The polls are closed. Only four other Senate races have not yet been called. But multiple media outlets are projecting that neither incumbent Democratic Sen. Raphael Warnock nor GOP nominee Herschel Walker will win a majority of the vote in Georgia.

Because neither major candidate surpassed the 50-percent threshold needed to win—thanks in part to Libertarian candidate Chase Oliver, who currently has 2 percent of the vote—Warnock and Walker will face off again in a December 6 runoff.

Georgia is one of just a handful of states that use runoffs to decide Senate races.

This is not the first time this has happened in the Peach State: A similar situation unfolded in the 2020 cycle, when both Warnock and Georgia Democrat Jon Ossoff defeated Republican incumbents in runoffs.

Warnock, a Baptist pastor at the church where Martin Luther King Jr. used to preach, held a narrow lead in the polls over Walker up until the very end of October, at which point Walker narrowly overtook him, according to polling averaged by FiveThirtyEight. Warnock currently leads that actual vote count by about 1 percentage point.

Meanwhile, Walker, a Heisman Trophy Winner and 12-season NFL player, has been beset by a string of scandals: The anti-abortion candidate has been accused of encouraging multiple women to obtain abortions, and funding them. He’s also alleged to be an absentee father to some of his children, despite calling the absence of fathers “a major, major problem” in Black households. And then there are his confusing statements about being healed of his rare, and controversial mental health diagnosis: dissociative identity disorder. (Some experts say it is generally a condition that requires prolonged treatment; other experts doubt the condition exists at all.)

While incumbent GOP Gov. Brian Kemp’s commanding win over Democrat Stacey Abrams—he’s ahead 53-46 as of Wednesday morning—indicates that some Republican-leaning voters in Georgia couldn’t stomach voting for Walker, the embattled candidate won over enough Republicans to earn another month on the campaign trail.

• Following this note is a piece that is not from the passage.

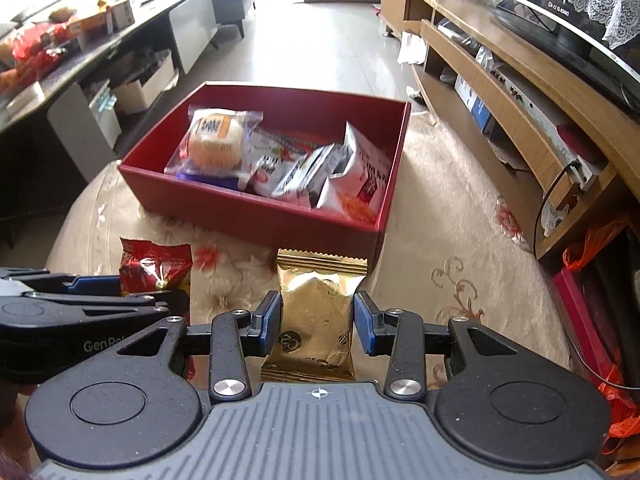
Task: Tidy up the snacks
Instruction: 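Lift the red candy bag and gold packet and carry them over the red box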
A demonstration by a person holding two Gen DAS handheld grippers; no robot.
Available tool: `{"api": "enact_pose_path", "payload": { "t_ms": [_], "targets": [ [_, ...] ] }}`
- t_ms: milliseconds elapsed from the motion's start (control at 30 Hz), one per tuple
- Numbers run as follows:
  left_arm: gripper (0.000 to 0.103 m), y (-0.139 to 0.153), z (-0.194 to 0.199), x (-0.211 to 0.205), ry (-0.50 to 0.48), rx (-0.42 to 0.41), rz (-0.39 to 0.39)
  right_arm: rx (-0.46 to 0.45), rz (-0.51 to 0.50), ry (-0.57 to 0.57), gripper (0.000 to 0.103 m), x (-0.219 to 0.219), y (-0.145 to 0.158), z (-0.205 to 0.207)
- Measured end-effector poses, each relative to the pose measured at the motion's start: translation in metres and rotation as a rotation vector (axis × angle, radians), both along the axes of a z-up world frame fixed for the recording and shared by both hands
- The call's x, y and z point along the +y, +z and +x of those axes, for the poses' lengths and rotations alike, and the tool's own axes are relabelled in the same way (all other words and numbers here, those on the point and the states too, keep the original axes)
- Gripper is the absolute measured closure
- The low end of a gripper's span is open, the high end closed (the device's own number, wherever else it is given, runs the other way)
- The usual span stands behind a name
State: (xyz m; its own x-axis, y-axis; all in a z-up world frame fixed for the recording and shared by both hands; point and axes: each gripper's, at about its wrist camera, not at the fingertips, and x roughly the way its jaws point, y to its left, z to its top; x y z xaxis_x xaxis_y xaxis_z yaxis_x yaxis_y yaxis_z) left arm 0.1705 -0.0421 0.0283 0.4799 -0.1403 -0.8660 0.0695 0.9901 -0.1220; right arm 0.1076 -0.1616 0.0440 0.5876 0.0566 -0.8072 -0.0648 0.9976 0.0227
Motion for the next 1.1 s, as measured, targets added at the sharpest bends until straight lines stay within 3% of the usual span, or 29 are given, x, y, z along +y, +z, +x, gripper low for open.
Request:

One reason for that may be that, for many, the race was more about gaining control of the Senate than about supporting any specific candidate. “I don’t care if Herschel Walker paid to abort endangered baby eagles,” conservative commentator Dana Loesch said, for example. “I want control of the Senate.”

Whether Republicans get that control remains to be seen. They’d have to win three out of the four remaining uncalled Senate races.